# Meth Zombies



## Burl Source (Nov 21, 2013)

Our town is being plagued with Meth Zombies.
You can see them walking along the road (or in the road) doing the twitching meth zombie shuffle.
In the grocery store, if you get close enough you can see their undead sores and gray teeth (if any remain).
It's not just a couple anymore, they are all over the place.

I am not sure if I just haven't been paying attention or what. But it seems like they are all over the place now. My impression lately is that it is becoming like an epidemic.

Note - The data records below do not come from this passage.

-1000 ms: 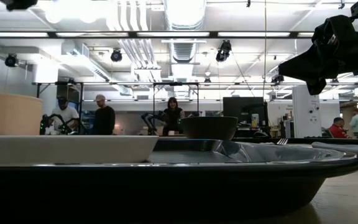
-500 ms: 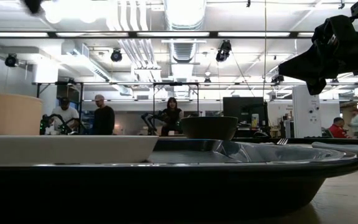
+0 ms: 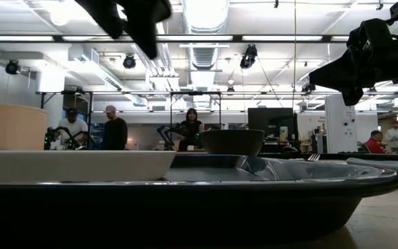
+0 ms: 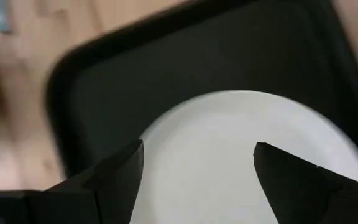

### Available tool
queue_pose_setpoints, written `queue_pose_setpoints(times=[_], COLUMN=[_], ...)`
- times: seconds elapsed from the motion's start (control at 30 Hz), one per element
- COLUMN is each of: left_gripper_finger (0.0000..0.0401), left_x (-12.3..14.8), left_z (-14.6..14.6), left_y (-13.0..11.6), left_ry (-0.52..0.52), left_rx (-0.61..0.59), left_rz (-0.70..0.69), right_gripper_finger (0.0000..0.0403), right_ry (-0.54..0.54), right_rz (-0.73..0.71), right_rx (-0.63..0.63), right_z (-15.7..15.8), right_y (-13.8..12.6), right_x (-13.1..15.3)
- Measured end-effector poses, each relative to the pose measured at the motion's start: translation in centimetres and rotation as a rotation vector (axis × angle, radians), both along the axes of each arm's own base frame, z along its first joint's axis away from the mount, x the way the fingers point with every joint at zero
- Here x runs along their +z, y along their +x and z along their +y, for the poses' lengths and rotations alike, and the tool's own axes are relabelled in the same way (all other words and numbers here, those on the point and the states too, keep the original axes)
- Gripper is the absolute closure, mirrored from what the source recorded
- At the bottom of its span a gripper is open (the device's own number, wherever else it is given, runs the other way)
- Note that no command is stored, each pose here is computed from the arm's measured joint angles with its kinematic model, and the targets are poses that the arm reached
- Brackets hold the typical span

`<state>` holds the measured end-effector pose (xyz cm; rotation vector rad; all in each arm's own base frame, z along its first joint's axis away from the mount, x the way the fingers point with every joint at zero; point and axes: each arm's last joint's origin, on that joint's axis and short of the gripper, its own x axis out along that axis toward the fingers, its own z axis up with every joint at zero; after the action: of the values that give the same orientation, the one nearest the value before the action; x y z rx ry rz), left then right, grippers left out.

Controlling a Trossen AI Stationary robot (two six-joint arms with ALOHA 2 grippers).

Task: Set up tray
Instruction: Put the black bowl on the white plate

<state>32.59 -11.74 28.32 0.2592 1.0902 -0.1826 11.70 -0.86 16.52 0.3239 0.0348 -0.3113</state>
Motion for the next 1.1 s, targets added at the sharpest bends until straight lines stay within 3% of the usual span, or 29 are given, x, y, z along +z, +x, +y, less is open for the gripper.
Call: queue_pose_setpoints(times=[0.2,0.53,0.77,1.1], left_gripper_finger=[0.0121,0.0121,0.0121,0.0121], left_x=[0.3,0.3,-2.0,-7.0], left_z=[4.7,12.1,16.1,18.8], left_y=[1.9,5.7,7.6,8.9], left_ry=[0.072,0.189,0.280,0.289], left_rx=[-0.022,0.010,0.002,-0.057], left_rz=[-0.061,-0.280,-0.290,-0.155], right_gripper_finger=[0.0335,0.0335,0.0335,0.0335], right_ry=[0.000,-0.001,-0.001,-0.002], right_rz=[0.000,0.000,0.000,0.001], right_rx=[-0.001,-0.019,-0.020,-0.020], right_z=[0.0,-0.1,-0.1,-0.1], right_y=[0.0,0.0,0.0,0.0], right_x=[0.0,0.0,0.0,0.0])
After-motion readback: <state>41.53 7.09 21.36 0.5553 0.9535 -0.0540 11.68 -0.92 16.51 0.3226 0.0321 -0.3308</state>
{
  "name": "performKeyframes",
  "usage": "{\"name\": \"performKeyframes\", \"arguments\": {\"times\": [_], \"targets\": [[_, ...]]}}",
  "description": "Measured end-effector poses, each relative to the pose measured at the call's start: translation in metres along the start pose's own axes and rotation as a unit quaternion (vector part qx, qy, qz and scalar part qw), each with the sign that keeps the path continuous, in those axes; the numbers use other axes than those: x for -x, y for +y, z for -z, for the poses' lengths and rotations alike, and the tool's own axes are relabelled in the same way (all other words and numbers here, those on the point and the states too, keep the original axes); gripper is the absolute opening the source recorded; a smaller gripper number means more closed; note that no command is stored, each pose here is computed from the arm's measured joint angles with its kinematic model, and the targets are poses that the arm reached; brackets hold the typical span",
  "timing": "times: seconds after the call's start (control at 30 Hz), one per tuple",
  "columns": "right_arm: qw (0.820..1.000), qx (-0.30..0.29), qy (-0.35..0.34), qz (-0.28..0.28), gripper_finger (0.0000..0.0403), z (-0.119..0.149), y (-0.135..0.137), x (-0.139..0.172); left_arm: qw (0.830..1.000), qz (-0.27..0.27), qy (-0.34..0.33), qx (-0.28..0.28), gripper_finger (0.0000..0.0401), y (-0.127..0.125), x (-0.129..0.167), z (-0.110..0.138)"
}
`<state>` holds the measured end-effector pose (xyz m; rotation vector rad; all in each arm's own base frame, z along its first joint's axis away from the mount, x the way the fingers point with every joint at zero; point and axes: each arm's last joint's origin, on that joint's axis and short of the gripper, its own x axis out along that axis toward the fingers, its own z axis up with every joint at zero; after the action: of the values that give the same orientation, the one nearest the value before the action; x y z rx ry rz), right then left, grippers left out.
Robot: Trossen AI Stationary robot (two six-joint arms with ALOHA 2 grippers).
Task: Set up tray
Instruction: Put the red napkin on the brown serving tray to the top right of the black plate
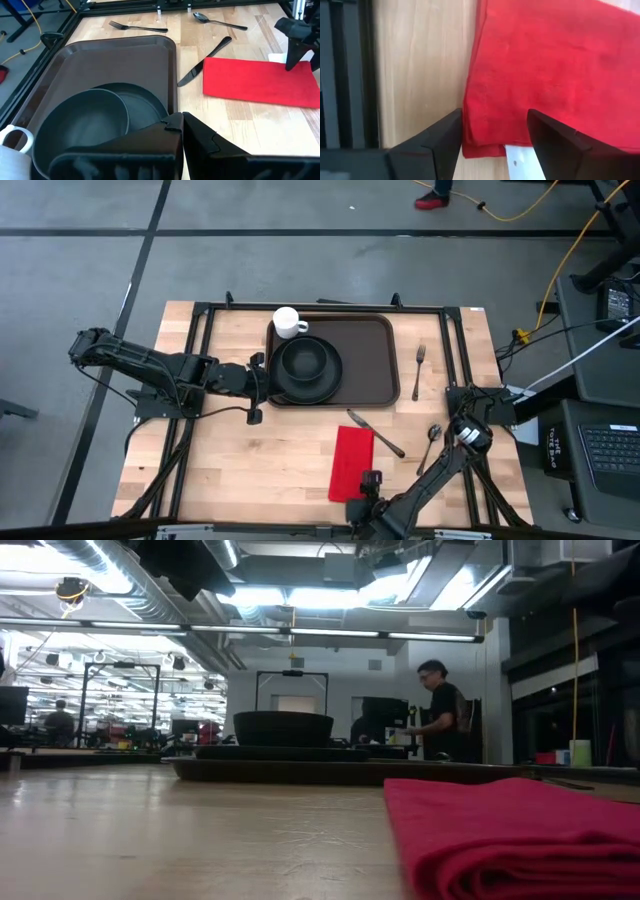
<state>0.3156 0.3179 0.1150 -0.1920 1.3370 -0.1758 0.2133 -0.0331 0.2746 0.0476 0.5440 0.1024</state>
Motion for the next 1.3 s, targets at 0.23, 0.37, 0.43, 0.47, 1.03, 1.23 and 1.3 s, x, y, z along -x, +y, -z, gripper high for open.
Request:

Normally I try not to be critical of what people want to do to themselves.
But meth seems to be more destructive than anything else I have seen.


----------



## jared08 (Nov 21, 2013)

I wouldn't expect that in oregon, guess hard drugs are the cpol thing to do now..


----------



## apicius9 (Nov 21, 2013)

Nationally, meth use is going back on average, but it seems to flare up in some pockets and regions of the nation, the west side being one of them. Biggest drug problem in Hawaii also. Very ugly thing.

Stefan


----------



## Nmko (Nov 21, 2013)

Meth has taken over almost everywhere... It's really developed in the past few years to somewhat of an epidemic. It's a major problem in Australia at the moment.


----------



## ChuckTheButcher (Nov 21, 2013)

It seem to be every where out west. I lived in the mountains of Colorado and it was all over the place. You would see 18 yr old kids with no teeth. It is a very scary drug.


----------



## split0101 (Nov 21, 2013)

This doesn't seem to be a big problem out east. At least I haven't run into any. It kinda makes you think about what happened in that persons life that made them go down this road....


----------



## ecchef (Nov 22, 2013)

Bad decision making, the disintegration of an interdependent society, and the abandonment of personal responsibility. Wanna ruin your life?...go ahead. Don't expect me to bail you out. As much as I want to go home, it's way better here.


----------



## Miles (Nov 23, 2013)

We lived in OR for over ten years. It was and is a huge problem. Truthfully it's a huge problem all over the west and rural areas all across the country. I wish I could say I'm surprised.


----------



## AFKitchenknivesguy (Nov 23, 2013)

ecchef said:


> Bad decision making, the disintegration of an interdependent society, and the abandonment of personal responsibility. Wanna ruin your life?...go ahead. Don't expect me to bail you out. As much as I want to go home, it's way better here.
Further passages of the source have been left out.